Nick finally gets a bath
Finally we got impatient to move on. We decided to check out the Baths, a series of boulders on Virgin Gorda’s south-western shore that form a maze of caves and pools. We arrived at the mooring field about 11am, which was a tactical error on our part because it was completely rammed. After circling a few times, we determined that there weren’t any free buoys and, anchoring being forbidden, started to slink away. Happily, a charter boat chose that moment to leave, so we pounced on their buoy and picked it up with less-than-perfect technique. I’m not quite sure where we went wrong, but I ended up almost falling overboard and bruised my stomach on the pulpit. Oops. (After a month in the BVI’s, we’re a LOT better at picking up mooring balls now!)

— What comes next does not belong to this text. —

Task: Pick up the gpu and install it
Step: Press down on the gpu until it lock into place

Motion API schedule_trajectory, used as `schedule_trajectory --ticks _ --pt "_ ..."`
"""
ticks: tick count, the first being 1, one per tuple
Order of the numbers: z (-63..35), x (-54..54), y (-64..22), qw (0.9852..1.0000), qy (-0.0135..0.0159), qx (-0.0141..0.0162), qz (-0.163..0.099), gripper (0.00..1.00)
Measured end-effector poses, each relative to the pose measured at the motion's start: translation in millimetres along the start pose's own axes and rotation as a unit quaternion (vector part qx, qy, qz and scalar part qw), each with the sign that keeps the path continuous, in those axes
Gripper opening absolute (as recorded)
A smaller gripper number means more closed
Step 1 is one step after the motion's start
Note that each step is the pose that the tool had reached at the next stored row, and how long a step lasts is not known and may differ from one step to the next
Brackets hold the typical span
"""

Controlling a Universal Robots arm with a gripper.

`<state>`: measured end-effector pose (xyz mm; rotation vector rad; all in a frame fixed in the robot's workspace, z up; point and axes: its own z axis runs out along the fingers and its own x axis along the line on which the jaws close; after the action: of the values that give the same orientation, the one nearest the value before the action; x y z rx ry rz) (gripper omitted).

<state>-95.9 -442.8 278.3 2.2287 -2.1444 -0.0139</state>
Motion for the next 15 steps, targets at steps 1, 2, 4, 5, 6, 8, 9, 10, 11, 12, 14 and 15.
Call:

However, the Baths were totally worth it. We didn’t exactly have it all to ourselves- go reaaaally early for that- but the caverns and little baths were very cool and we spent an enjoyable hour running around pretending to be intrepid explorers when, actually, we were simply following a well defined trail. But it was fun.

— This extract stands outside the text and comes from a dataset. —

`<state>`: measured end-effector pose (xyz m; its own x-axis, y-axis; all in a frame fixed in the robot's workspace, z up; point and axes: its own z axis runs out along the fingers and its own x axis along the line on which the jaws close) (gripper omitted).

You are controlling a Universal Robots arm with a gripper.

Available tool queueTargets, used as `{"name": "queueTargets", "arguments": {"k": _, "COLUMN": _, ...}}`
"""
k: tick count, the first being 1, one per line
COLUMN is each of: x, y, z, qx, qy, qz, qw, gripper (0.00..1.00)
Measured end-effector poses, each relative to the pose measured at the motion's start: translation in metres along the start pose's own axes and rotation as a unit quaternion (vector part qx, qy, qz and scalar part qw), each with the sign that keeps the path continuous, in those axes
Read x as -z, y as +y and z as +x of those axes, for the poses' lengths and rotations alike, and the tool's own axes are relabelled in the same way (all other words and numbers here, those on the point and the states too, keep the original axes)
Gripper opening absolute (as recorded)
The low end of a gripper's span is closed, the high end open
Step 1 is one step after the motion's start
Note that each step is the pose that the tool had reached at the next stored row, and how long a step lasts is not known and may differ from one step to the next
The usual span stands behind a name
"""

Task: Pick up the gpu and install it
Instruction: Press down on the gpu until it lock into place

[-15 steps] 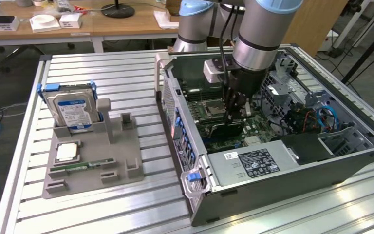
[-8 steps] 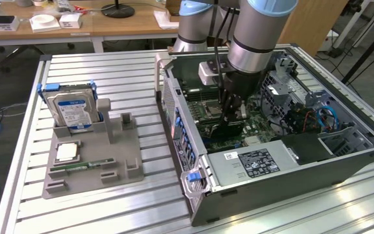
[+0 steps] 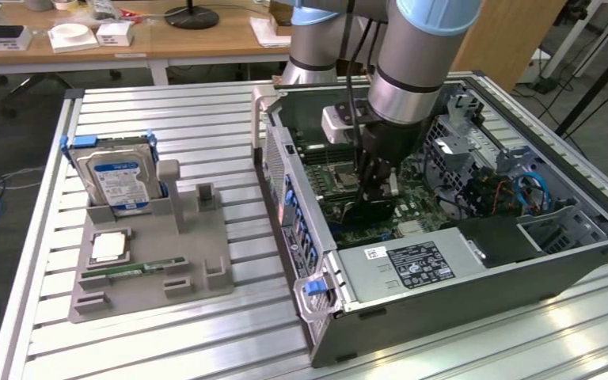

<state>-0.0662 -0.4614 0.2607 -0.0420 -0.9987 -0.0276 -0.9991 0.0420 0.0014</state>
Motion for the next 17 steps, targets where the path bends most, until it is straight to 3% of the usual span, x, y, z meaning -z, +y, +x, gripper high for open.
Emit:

That night we headed to Peter Island, intending to anchor again. However, the bay was so deep right up to the shore that we couldn’t find a suitable spot. After two failed attempts (in the pouring rain no less) where we dropped anchor and then nearly swung into the rocky beach, we gave up and picked up a buoy.
The skies cleared, the sun came out and the water beneath the boat was crystal clear. An evening dip as the sun went down was the perfect end to the day.